Food for Thought
---- — “A portion of the plate is all you may need to tell the story.”
– John Carafoli.
There are so many dynamic, discerning, educated people in the food world that one easily goes from “nice to meet you” to “let’s go to Umbria, and shave truffles over homemade strangozzi together!”
That’s how I feel about John Carafoli, who is indeed leading a tour, named “Unexpected Umbria,” next October for those lucky enough to sign up quickly.
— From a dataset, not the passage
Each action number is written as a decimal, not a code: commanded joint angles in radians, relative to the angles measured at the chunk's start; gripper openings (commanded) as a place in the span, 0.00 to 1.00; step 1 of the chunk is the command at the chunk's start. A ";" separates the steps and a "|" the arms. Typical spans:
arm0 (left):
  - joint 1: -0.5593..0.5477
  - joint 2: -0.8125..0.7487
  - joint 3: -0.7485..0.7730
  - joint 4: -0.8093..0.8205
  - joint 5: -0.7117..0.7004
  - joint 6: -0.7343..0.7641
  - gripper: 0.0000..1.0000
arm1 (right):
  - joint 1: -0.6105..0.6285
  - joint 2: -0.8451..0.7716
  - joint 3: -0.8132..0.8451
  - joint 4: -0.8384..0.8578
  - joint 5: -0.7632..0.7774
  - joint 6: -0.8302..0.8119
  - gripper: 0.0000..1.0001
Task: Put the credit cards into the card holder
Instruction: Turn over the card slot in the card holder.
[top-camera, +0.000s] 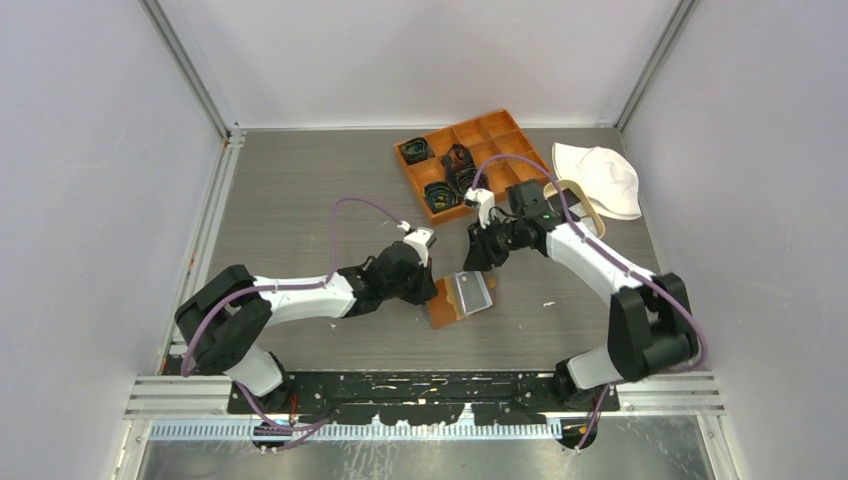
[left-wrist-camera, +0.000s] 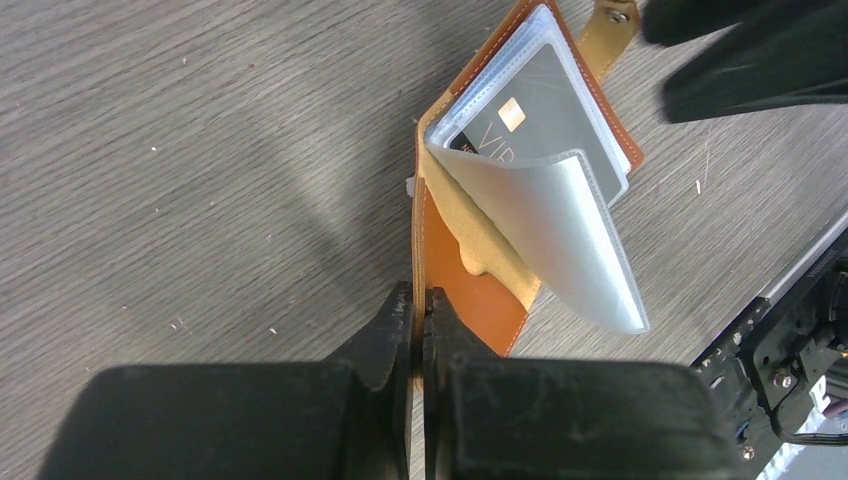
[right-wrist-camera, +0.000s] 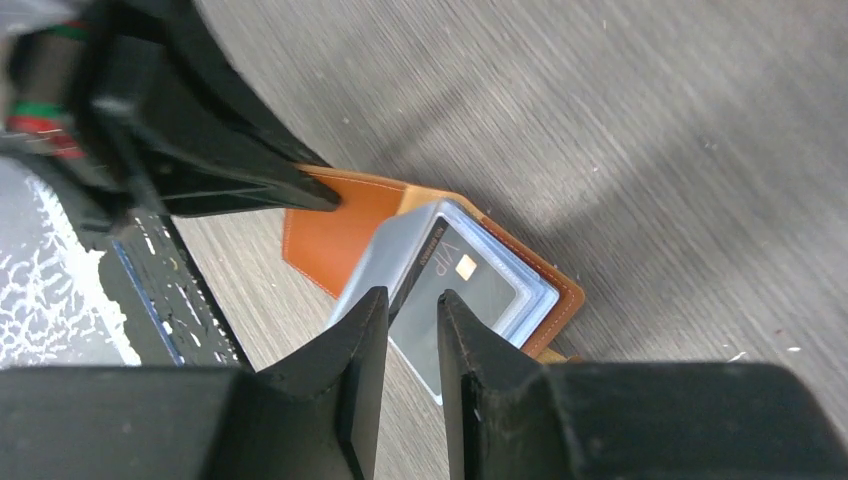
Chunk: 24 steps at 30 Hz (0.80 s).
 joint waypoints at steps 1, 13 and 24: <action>0.003 -0.032 0.017 0.012 0.008 -0.020 0.00 | 0.019 0.111 0.075 -0.078 0.075 0.003 0.30; 0.004 -0.024 0.009 0.010 -0.013 -0.028 0.00 | 0.039 0.235 0.137 -0.157 0.216 0.015 0.32; 0.003 -0.024 0.000 0.012 -0.023 -0.032 0.00 | 0.060 0.297 0.160 -0.196 0.207 0.014 0.35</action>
Carafoli lives in a piccolo blue farm house on Maple Street in West Barnstable with his partner, John, a cat and a flock of chickens. Seriously authentic copper polenta pots gleam from big hooks in his kitchen. He’s got a cupboard full of his own homemade preserves, including something called “savour,” a potent compote of autumn fruits that cooks for nine days. On the ninth day you add chestnuts. A recipe from the Sicilian ladies of Sagamore on Cape Cod, with whom Carafoli grew up, this preserve tastes as biblical as it sounds.
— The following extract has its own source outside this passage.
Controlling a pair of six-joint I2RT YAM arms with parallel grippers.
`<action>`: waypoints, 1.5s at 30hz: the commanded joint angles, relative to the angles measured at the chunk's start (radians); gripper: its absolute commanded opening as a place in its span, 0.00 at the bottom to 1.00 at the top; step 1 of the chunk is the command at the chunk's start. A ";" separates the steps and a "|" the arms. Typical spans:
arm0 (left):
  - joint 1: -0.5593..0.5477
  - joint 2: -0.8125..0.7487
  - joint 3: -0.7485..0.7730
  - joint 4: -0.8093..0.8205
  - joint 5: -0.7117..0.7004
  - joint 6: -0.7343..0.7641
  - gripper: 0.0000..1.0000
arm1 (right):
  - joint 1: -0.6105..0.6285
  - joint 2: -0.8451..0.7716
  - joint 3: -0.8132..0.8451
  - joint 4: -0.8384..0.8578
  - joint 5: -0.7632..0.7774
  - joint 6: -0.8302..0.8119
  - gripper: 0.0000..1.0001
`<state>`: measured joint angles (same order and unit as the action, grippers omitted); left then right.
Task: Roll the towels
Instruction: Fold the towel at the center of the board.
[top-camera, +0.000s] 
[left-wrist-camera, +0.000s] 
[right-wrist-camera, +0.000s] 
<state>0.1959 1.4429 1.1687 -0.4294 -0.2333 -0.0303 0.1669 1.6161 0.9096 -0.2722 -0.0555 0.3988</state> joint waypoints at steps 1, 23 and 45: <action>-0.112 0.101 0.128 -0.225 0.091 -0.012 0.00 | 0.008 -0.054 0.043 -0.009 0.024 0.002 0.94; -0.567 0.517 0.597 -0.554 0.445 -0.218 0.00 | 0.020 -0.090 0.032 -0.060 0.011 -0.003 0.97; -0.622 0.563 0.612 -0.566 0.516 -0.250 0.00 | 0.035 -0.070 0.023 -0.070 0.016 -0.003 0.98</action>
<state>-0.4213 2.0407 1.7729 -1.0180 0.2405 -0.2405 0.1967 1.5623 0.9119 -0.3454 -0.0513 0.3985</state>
Carafoli is a food writer; his most recent literary contribution to cuisine is the “Cape Cod Chef’s Table: Extraordinary Recipes from Buzzards Bay To Provincetown.” For the vivid styling, the beautiful shots of Cape Cod greats and their “best of show,” and for the Crow Farm Blueberry Cake recipe, this book belongs on everyone’s coffee table and kitchen counter.
It’s an elite group in the food industry that can prepare a perfect proscuitto ragu, write a compelling story about it, and take an award-winning picture of it. Also author of the seminal book on the subject, “Food Photography and Styling,” for years Carafoli has been the guy to make Coca-Cola look refreshing and Dunkin Donuts look freshly baked. Carafoli is a premier food stylist, and he makes a delicious prosciutto ragu.
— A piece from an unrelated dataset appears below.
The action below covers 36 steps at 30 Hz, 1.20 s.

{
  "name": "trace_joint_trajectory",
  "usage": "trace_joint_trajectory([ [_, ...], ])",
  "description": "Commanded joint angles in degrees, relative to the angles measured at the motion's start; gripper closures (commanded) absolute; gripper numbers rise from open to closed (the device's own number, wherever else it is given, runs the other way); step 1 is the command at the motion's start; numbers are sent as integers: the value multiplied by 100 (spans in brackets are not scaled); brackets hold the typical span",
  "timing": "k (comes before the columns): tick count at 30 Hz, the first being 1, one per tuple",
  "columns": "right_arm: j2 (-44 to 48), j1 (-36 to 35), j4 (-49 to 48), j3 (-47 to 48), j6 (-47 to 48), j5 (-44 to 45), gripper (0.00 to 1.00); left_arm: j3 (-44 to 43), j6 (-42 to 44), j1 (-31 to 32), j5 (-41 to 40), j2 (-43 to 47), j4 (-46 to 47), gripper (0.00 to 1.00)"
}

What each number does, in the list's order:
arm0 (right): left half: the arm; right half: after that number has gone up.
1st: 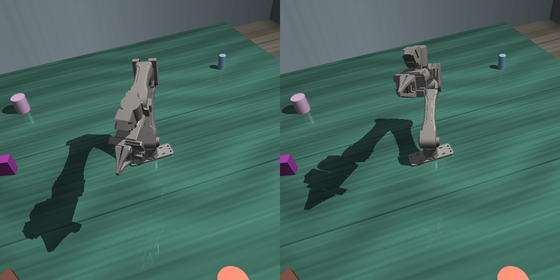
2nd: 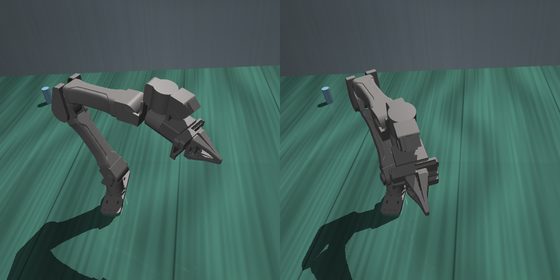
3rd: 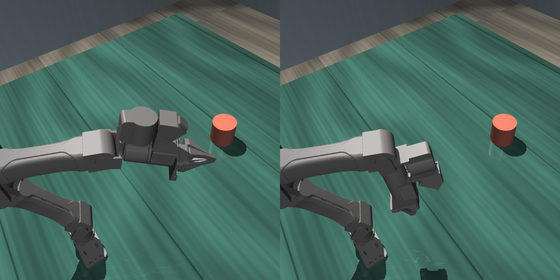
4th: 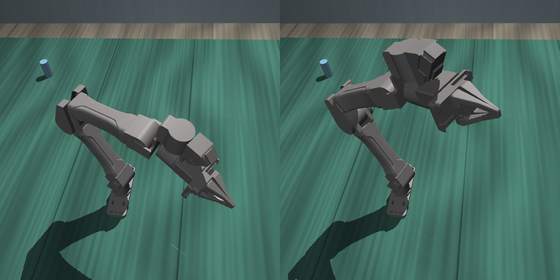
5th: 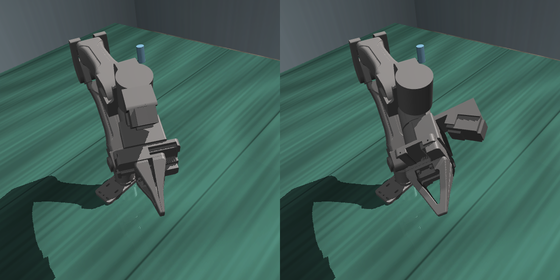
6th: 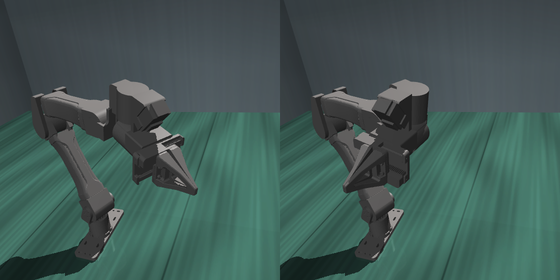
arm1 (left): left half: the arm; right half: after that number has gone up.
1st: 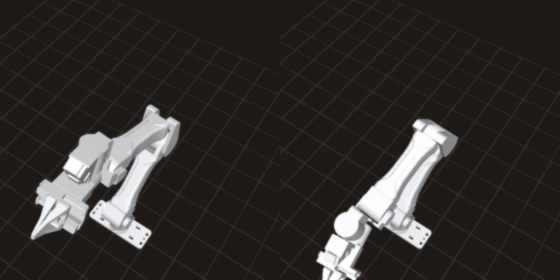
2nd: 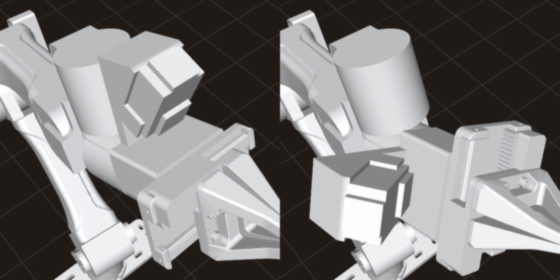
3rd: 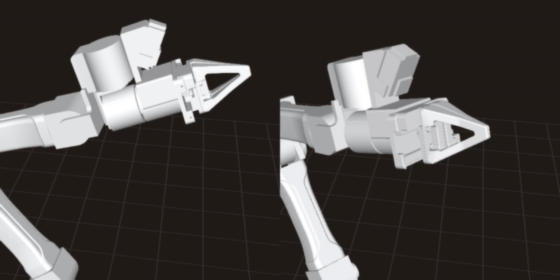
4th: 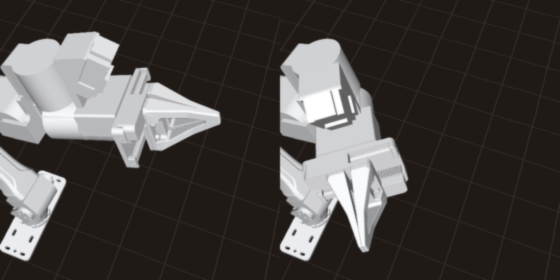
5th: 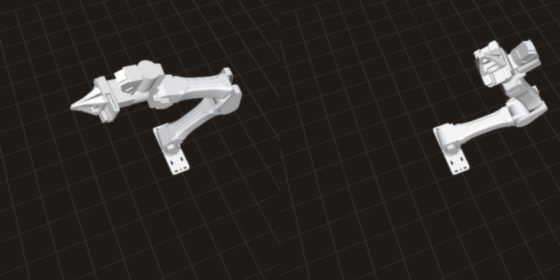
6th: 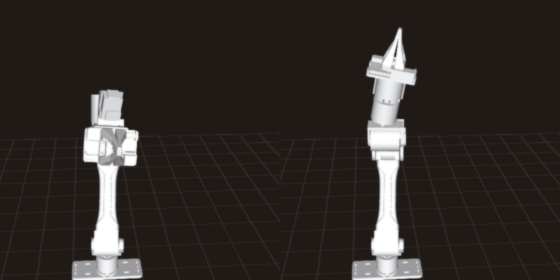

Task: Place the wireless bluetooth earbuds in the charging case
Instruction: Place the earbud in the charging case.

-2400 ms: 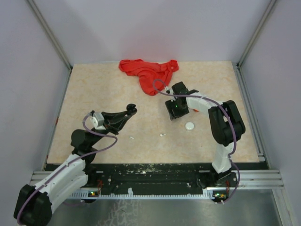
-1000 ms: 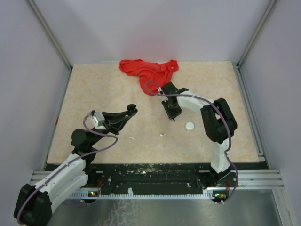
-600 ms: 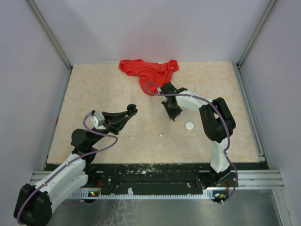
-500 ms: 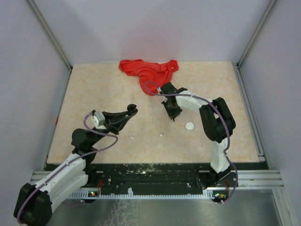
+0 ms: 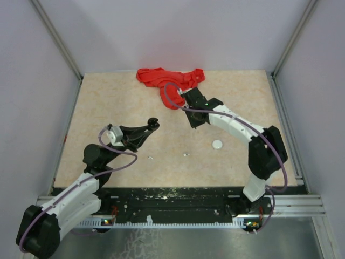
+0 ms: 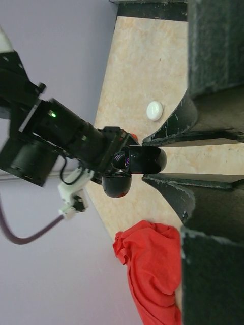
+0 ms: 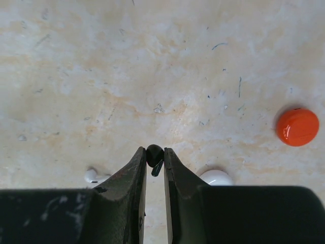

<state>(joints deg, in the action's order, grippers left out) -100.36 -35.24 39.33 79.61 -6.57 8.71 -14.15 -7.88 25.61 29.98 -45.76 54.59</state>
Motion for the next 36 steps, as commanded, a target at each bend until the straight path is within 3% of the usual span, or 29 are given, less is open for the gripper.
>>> trace_joint_trajectory([
  [1,1024,-307,-263,277,-106,458,90,-282,447,-14,147,-83,190,99],
  [17,2877,-1837,-2357,-175,-43,1779,93,-749,1019,22,89,-1023,1279,99],
  [23,3028,-2438,-3117,-333,246,2214,94,-842,1028,96,-189,-1229,1453,99],
  [29,3053,-2964,-4502,-919,609,2487,95,-822,1098,221,-435,-1353,1705,99],
  [36,2944,-3232,-5490,-1330,827,2513,95,-700,1165,300,-436,-1305,1804,99],
])
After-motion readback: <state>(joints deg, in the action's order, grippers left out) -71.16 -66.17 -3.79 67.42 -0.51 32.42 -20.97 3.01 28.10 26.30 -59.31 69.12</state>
Epicurious recently published a blog on Carafoli’s tips for iPhone food styling. He and I were talking on the phone the other night, scheming Cape Cod and Umbrian tours, and I asked him what he was making for dinner. Loosely, John gave me this recipe, which seemed like exactly the right meal after a day of unexpected January blizzard. I adapted a bit, but as I was preparing it, I considered some of my favorite Carafoli styling tips.
Let the food do what it does naturally. Don’t force it into an unnatural shape.
Use your mistakes to your advantage. Don’t fight them; embrace them! Wayward bits of chopped herbs, noodles that stray beyond the plate, or errant dribbles of sauce all make your food look real.
Experiment with wood, stone, cloth, grass, even paper. Avoid large clunky candles and bulbous wine glasses. Shoot with and without flatware and/or serving spoons.
Sometimes the raw ingredients are more beautiful than the cooked versions. Photograph your dish at various stages of preparation to find the most compelling image.
The Maple Syrup Pour: Quick-chill the maple syrup in the freezer for about 15 minutes to thicken it up so that it pours more slowly.
My maple syrup pour didn’t work so well, but it’s there.
“Dated” Thai Curry Butternut Squash Soup
3 tablespoons coconut oil
1 large sweet onion, cut in eighths
4 cloves garlic, minced
1 cinnamon stick
2 apples, peeled, cored and quartered
1 large butternut squash, peeled and cut in chunks
3 cups chicken or vegetable stock
2 tablespoons red curry paste (dissolved in 2 tbsp. water)
1, 14-ounce can coconut milk
Juice from 2 limes
1/2 teaspoon salt
1/2 teaspoons pepper
1/2 cup loosely chopped dates
1/2 cup toasted pistachios (or almonds or pinenuts)
Maple syrup to drizzle on top
1/2 cup chopped fresh cilantro
1. Heat a medium sized skillet over medium-low heat and add coconut oil. Once it’s melted, add in the onions, garlic, cinnamon stick with a pinch of salt and stir. Cook until the onions are soft and almost caramelized. Remove cinnamon sticks.
2. Meanwhile, in a separate pan, put the apples and squash in the chicken stock with some salt. Bring to a fast simmer, and cook until the squash is very soft, about 30 minutes.
3. In a small glass dish, dissolve the curry paste in a bit of warm water, loosely 2 tablespoons. Then pour the curry paste into the pan with the squash.
4. Add the coconut milk and the onion mixture to the squash.
5. Remove the sqaush from heat and, with an emulsion mixer or a blender, puree the soup.
6. Pour it back into the pot and turn the heat on to medium low. Add in the lime juice, salt and pepper, and stir. Cover and cook the soup for 10 minutes until it’s completely warm. Taste and season additionally if desired.
7. On a cutting board, loosely chop the dates and pistachios together. The dates will get gummy, and hold the chopped nuts together. Top the soup with generous spoonfuls of this mixture. Drizzle a small amount of maple syrup on top, and sprinkle with cilantro.